→ **Aim of the task**:
Can the data below be echoed back word for word?

Records contained in a dataset:
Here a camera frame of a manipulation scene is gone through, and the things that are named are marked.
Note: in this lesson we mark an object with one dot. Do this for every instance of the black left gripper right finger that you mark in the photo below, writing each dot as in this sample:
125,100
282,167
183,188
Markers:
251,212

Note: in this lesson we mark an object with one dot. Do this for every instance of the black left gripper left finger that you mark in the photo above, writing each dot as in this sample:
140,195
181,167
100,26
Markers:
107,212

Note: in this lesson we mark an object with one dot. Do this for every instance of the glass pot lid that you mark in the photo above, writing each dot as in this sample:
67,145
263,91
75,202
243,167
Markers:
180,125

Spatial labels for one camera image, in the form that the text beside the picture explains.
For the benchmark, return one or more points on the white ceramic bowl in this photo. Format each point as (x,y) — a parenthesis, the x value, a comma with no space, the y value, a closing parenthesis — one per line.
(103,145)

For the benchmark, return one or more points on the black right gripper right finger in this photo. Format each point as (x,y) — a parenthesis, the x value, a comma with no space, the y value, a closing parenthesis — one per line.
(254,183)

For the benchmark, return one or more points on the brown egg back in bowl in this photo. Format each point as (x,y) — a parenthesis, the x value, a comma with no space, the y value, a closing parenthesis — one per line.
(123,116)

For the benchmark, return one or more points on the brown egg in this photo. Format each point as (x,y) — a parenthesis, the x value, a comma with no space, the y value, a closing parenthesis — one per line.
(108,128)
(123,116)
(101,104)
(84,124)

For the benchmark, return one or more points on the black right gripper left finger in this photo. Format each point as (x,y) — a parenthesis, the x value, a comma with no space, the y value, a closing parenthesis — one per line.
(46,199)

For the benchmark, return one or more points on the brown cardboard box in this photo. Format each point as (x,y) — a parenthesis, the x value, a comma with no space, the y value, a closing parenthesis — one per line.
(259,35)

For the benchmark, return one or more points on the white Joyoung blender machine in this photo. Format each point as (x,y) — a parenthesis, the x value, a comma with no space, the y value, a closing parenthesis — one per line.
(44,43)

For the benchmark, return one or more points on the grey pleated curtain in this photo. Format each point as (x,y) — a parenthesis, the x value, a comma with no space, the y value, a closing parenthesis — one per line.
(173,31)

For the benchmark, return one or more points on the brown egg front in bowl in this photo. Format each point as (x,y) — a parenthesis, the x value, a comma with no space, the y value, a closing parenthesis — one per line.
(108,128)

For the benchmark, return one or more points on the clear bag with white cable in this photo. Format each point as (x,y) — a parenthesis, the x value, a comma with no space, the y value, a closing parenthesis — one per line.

→ **Task result**:
Here a camera frame of a manipulation scene is gone through, and the things that are named are marked.
Note: in this lesson we mark an object with one dot. Do this for every instance of the black left gripper right finger that you mark in the photo below, writing each dot as in this sample:
125,100
282,167
183,188
Markers:
251,212

Note: in this lesson we mark an object with one dot. Do this for every instance of the black left gripper left finger that you mark in the photo above, writing each dot as in this sample:
140,195
181,167
100,26
Markers:
107,212

Note: in this lesson we mark an object with one dot. Do this for every instance of the glass pot lid that you mark in the photo above, writing each dot as in this sample:
67,145
263,91
75,202
243,167
Markers:
180,125

Spatial labels for one camera image, in the form that the text beside the picture explains.
For the benchmark, return one or more points on the white ceramic bowl in this photo. Format each point as (x,y) — a parenthesis, the x value, a comma with no space, the y value, a closing parenthesis — one per line.
(103,145)

For the benchmark, return one or more points on the black right gripper right finger in this photo. Format each point as (x,y) — a parenthesis, the x value, a comma with no space, the y value, a closing parenthesis — one per line.
(254,183)

For the benchmark, return one or more points on the brown egg back in bowl in this photo. Format each point as (x,y) — a parenthesis, the x value, a comma with no space, the y value, a closing parenthesis — one per line.
(123,116)

For the benchmark, return one or more points on the brown egg in this photo. Format each point as (x,y) — a parenthesis, the x value, a comma with no space, the y value, a closing parenthesis — one per line.
(108,128)
(123,116)
(101,104)
(84,124)

For the benchmark, return one or more points on the black right gripper left finger in this photo. Format each point as (x,y) — a parenthesis, the x value, a comma with no space, the y value, a closing parenthesis — one per line.
(46,199)

For the benchmark, return one or more points on the brown cardboard box in this photo. Format each point as (x,y) — a parenthesis, the x value, a comma with no space, the y value, a closing parenthesis — one per line.
(259,35)

For the benchmark, return one or more points on the white Joyoung blender machine in this photo. Format each point as (x,y) — a parenthesis, the x value, a comma with no space, the y value, a closing parenthesis — one per line.
(44,43)

For the benchmark, return one or more points on the grey pleated curtain in this photo. Format each point as (x,y) — a parenthesis, the x value, a comma with no space, the y value, a closing parenthesis — one per line.
(173,31)

For the benchmark, return one or more points on the brown egg front in bowl in this photo. Format each point as (x,y) — a parenthesis, the x value, a comma with no space, the y value, a closing parenthesis — one per line.
(108,128)

For the benchmark, return one or more points on the clear bag with white cable in this photo. Format each point as (x,y) — a parenthesis, the x value, a comma with no space, the y value, a closing parenthesis — one per line.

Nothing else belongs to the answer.